In what could be another sign of the times for the biofuel industry, GS CleanTech Corp. announced Thursday that it plans to take its biodiesel subsidiary, GS AgriFuels Corp., private.
If the plan is approved by YA Global Investments, the companies' senior creditor, GS CleanTech will transfer its GS AgriFuels stock into a new wholly owned private subsidiary, which will then merge with GS AgriFuels, making it a private company by the end of February.
The plan also calls for other GS AgriFuels shareholders to be bought out at 50 cents per share -- more than double Wednesday's closing price of 21 cents per share.
The move is part of a restructuring effort in which the parent company, previously GreenShift Corp., has transferred all its assets -- including majority stakes in GS AgriFuels, GS Energy Corp., GS EnviroServices and GS Ethanol Technologies -- to its subsidiary, GS CleanTech, which will then change its name back to Greenshift in January (see press releases here and here).
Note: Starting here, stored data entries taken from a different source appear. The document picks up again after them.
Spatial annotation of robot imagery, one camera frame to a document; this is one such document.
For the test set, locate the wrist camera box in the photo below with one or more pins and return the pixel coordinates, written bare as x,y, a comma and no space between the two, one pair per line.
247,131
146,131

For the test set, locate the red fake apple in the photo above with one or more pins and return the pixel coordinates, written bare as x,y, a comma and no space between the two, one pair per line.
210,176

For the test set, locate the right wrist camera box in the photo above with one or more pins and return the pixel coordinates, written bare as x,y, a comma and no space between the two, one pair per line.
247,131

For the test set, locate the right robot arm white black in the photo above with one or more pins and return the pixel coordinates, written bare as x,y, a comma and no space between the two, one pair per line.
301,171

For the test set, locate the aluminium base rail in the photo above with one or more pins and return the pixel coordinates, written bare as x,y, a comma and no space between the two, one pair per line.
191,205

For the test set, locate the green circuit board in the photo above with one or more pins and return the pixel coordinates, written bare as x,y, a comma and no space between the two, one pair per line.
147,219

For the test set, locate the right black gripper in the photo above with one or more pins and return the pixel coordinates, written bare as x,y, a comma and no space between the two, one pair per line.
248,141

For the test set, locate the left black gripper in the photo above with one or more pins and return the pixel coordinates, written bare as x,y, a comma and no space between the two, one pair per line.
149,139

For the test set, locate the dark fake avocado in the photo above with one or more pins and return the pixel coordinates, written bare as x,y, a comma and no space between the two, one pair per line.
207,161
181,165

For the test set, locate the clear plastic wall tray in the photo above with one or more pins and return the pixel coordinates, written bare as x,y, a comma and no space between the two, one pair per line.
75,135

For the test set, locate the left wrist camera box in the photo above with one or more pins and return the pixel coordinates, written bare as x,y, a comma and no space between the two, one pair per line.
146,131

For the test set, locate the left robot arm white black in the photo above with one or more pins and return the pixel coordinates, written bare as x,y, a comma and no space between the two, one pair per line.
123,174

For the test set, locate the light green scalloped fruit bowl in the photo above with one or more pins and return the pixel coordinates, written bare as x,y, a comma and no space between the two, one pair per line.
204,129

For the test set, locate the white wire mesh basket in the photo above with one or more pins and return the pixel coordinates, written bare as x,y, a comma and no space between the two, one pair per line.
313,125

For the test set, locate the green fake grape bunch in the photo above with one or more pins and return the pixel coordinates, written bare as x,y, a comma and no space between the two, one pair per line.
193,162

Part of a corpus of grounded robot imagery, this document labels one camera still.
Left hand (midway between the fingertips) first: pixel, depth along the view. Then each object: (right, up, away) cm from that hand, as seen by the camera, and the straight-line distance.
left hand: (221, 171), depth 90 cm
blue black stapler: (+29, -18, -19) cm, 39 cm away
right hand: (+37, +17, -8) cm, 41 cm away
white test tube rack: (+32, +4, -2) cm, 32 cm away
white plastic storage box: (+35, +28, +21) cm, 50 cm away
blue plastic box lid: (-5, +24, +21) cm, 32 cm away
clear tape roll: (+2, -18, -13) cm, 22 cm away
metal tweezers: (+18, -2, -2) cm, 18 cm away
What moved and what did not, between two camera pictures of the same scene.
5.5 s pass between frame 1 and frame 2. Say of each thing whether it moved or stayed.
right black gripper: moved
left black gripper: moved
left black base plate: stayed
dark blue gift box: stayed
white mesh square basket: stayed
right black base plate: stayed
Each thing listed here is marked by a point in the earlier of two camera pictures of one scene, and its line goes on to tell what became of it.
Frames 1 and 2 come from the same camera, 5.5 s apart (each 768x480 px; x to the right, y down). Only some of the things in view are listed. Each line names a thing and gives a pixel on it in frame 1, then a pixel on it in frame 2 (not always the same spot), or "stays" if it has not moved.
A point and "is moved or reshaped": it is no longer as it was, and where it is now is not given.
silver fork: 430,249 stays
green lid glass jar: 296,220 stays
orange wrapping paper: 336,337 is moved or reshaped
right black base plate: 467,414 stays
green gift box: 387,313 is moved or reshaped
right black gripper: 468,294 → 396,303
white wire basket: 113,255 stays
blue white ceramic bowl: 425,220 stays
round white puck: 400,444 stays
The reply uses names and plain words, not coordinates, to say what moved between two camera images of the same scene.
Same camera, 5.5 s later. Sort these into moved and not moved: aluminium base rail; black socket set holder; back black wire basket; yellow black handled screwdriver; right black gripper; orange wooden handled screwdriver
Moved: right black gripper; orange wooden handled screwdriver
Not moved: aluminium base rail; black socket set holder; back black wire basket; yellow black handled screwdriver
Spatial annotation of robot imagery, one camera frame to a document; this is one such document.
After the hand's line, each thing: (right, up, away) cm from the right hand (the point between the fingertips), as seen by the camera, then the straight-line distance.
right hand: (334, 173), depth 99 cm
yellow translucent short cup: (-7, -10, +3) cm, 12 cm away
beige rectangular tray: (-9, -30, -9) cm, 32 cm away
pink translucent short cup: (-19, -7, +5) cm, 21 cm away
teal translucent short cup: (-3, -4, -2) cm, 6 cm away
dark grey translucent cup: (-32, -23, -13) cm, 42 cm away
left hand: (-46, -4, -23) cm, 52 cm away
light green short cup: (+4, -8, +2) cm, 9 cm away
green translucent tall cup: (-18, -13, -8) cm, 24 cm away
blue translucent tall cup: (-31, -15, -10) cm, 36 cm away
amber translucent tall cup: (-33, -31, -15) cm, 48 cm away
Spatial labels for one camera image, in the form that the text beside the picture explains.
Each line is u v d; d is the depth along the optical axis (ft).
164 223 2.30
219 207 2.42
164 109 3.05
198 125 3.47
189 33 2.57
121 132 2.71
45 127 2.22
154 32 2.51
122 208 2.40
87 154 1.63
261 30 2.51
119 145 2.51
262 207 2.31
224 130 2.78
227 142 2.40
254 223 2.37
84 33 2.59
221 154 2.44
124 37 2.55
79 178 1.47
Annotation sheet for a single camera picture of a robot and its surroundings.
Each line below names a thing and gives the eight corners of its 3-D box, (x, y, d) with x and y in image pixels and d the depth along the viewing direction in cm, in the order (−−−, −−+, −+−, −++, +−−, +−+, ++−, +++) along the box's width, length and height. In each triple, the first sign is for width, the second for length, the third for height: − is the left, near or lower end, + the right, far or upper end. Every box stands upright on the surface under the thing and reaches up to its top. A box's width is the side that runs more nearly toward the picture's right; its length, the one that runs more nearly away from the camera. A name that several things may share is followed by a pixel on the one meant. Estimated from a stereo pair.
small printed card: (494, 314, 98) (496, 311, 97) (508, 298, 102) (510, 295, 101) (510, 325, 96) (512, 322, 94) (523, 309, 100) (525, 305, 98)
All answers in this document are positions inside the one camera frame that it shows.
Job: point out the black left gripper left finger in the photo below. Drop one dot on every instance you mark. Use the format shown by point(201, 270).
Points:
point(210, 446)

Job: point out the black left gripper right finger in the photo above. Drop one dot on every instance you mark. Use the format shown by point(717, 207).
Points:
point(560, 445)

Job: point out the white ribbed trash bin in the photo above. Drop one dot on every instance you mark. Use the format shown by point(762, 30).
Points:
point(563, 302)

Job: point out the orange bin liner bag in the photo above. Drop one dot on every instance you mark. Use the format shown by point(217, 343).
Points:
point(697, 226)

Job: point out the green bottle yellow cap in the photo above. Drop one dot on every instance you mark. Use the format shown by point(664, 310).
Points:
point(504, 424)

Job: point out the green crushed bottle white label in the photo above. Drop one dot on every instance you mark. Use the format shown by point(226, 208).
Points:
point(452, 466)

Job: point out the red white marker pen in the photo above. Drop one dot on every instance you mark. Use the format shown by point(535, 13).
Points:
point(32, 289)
Kevin Kreisler, chairman of both GS CleanTech and GS AgriFuels, said the point of taking GS AgriFuels private is to concentrate all of GS CleanTech's biofuel business into one public company.
"We've been burning too much cash at the corporate level administering multiple public entities," said Ed Carroll, chief financial officer for GS AgriFuels.
GS AgriFuels, which markets its products under the Mean Green BioFuels brand, has developed a gasification process that it claims can yield more ethanol from the same bushels of corn at a lower cost. The idea is to use all of the corn -- including the cellulosic parts, which other processes convert into cattle feed -- for the fuel, and to turn part of the resulting synthetic gas to run the plant.
GS Agrifuels also has technology to extract oil from the corn before it is processed into ethanol and to turn that oil into biodiesel, for more diversification and further profit, and is developing a bioreactor that turns carbon dioxide into fuel using algae.
In November, the company bought NextGen Fuel, which makes biodiesel-process equipment that it claims can produce more biodiesel from the same raw material, using less energy. And in October, GS Agrifuels took a 10-percent stake in ZeroPoint Clean Tech, which is developing technology to gasify biomass. It also is pursuing algae-growing technology for biodiesel.
But the company, which had previously planned to build a commercial-scale cellulosic pilot plant this year, has suffered from the same dampened atmosphere as the rest of the biofuel industry.
On Thursday, GS AgriFuels shares were trading at 32 cents per share, far below their 52-week peak of $7 per share on Jan. 26 -- although the price was up 52.4 percent from the close of 21 cents per share Wednesday.
Biofuel companies have seen their margins squeezed in the past few months as prices for the crops used to make the fuels have gone up while biofuels prices have gone down (see Ethanol Margins Suffer and Ethanol's Tough Times Continue). And Europe's biodiesel drive is hitting similar obstacles, according to The Wall Street Journal.
Entrepreneurs are trying different approaches for dealing with the hungry period.
A number of biofuel companies have canceled proposed plants (see Ethanol Margins Suffer, Biofuels Get Funding as an Ethanol Plant Gets Canceled, E3 Plant Craps Out, Another Ethanol Plant Gets Canceled and Biofuel Forecast Buoys a Bit).
Some ethanol companies, such as VeraSun Energy Corp. (NYSE: VSE), appear to have settled on an acquisition strategy (see VeraSun to Buy Better Margins).
Xethanol Corp. (AMEX: XNL) last week announced it was diversifying into other renewable sectors, including wind power, solar power, energy storage, energy infrastructure, energy efficiency, waste recycling, agricultural processes and biomass gasification for electricity production.
And Imperium Renewables ousted its CEO, former Microsoft manager Martin Tobias, last week (see Imperium CEO Leaves Amid Biofuel Profit Pressures).